From the line containing "7: (46, 237)" down to the last line of the listing, quote everything word for word, and nothing else, keeping pictures out.

= = = = =

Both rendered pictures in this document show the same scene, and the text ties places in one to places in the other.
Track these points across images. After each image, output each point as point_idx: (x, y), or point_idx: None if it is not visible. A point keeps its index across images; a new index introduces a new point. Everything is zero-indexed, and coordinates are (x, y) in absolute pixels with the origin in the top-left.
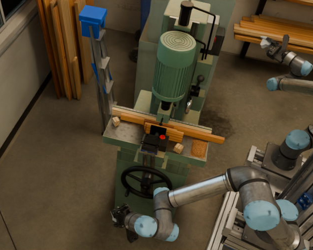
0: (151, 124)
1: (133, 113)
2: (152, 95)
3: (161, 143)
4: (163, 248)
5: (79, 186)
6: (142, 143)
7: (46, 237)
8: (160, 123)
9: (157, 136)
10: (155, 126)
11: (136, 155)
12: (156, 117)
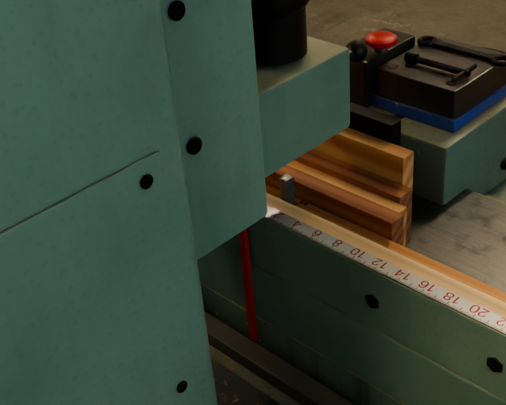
0: (379, 149)
1: (454, 281)
2: (208, 343)
3: (398, 37)
4: None
5: None
6: (501, 55)
7: None
8: (360, 39)
9: (397, 71)
10: (373, 112)
11: (503, 195)
12: (348, 90)

= = = = =

(Exercise output):
7: (46, 237)
8: (160, 123)
9: (157, 136)
10: (155, 126)
11: (136, 155)
12: (156, 117)
0: (379, 149)
1: (454, 281)
2: (208, 343)
3: (398, 37)
4: None
5: None
6: (501, 55)
7: None
8: (360, 39)
9: (397, 71)
10: (373, 112)
11: (503, 195)
12: (348, 90)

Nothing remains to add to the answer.